Author: @rargulati, MartinShkreli
Compiled by: Baihua Blockchain
@ ionet is a decentralized computing power network built on Solana, belonging to the Dep in and AI sectors, and has received funding from Mult1 C0 in Capital and Moonhill Capital, with the amount undisclosed.
io . net is a decentralized cloud platform for machine learning training on GPUs based on Solana, providing instant, permissionless access to a global network of GPUs and CPUs. The platform has 25,000 nodes and uses revolutionary technology to cluster GPUs together, saving large-scale AI startups up to 90% on computing costs.
Currently built on Solana and part of the hot Depin and AI sectors, let's take a look at the analysis of its GPUs and existing issues by two individuals on X today:
How many GPUs (Graphics Processing Units) does @ ionet have?
On X, @ MartinShkreli analyzed four answers:
1) 7648 (when attempting during deployment)
2) 11107 (manually calculated from their explorer)
3) 69415 (an inexplicable number, unchanging?)
4) 564306 (there's no support, transparency, or substantial information here. Not even CoreWeave or AWS has this many)
The real answer is actually 320.
Why 320?
Let's take a look at the explorer page together. All GPUs are "free," but you still can't rent one. If they are free, why can't you rent them? People want to get paid, right?

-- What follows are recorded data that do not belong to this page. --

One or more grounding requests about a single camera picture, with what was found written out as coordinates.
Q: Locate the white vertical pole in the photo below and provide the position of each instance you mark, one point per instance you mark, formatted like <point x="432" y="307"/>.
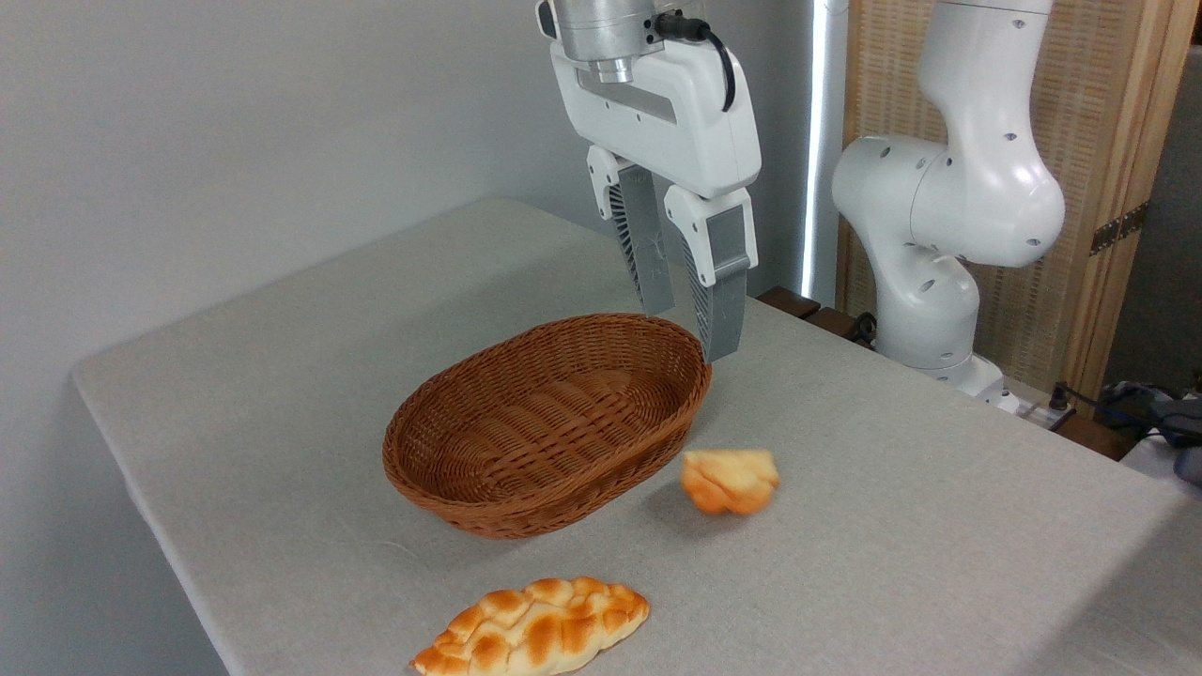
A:
<point x="822" y="141"/>

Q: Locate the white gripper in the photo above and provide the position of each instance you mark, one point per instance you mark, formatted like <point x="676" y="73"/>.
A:
<point x="695" y="141"/>

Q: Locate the round bread roll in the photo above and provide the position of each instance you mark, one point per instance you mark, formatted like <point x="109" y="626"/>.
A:
<point x="728" y="481"/>

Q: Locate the brown wooden block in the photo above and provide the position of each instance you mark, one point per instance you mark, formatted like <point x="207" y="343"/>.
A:
<point x="789" y="302"/>
<point x="831" y="322"/>

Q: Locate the brown wicker basket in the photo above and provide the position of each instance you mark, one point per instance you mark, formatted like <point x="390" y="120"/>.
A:
<point x="526" y="460"/>

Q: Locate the grey device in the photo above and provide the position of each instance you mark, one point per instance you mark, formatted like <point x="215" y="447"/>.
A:
<point x="1185" y="441"/>

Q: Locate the grey tablecloth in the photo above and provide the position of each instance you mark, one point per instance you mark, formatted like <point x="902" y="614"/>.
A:
<point x="892" y="563"/>

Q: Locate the metal screen hinge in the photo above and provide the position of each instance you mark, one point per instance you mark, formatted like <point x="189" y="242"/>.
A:
<point x="1117" y="228"/>

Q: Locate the braided bread loaf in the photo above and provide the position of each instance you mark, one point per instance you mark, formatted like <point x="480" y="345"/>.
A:
<point x="535" y="629"/>

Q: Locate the wooden bamboo folding screen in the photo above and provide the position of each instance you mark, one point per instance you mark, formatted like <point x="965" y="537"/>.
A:
<point x="1099" y="113"/>

You can only actually rent 320.
If you can't rent them, then they don't truly exist. Even if you could rent them, it would increase…
@ rargulati stated that Martin is completely correct in questioning this matter. The decentralized AI protocol has the following issues:
1) There is no cost-effective and time-efficient way to conduct useful online training on a highly distributed general-purpose hardware architecture. This requires a significant breakthrough that I currently do not know of. This is why FANG spends more money than all the liquidity in cryptocurrency on expensive hardware, network connections, data center maintenance, etc.
2) Performing inference on general-purpose hardware sounds like a good application case, but the rapid development in hardware and software means that a general decentralized approach performs poorly in most critical use cases. Refer to the latest OpenAI delays and Groq's growth.
3) Inference from correctly routed requests, tightly coexisting with GPU clusters, and utilizing decentralized cryptocurrency to lower funding costs to compete with AWS and incentivize enthusiasts to participate. It sounds like a good idea, but due to the multitude of vendors, the liquidity of the GPU spot market is fragmented, and no one has consolidated enough supply to provide it to those operating real businesses.
4) Software routing algorithms must be very good; otherwise, general-purpose hardware for consumer operators will face many operational issues. Forget about network breakthroughs and congestion control; if someone decides to play games or use any content that utilizes webgl, you might encounter service interruptions from a certain operator. Unpredictable supply will trouble operations and create uncertainty for demand-side requesters.
These are all tricky issues that will take a long, long time to resolve. All bids are just a joke.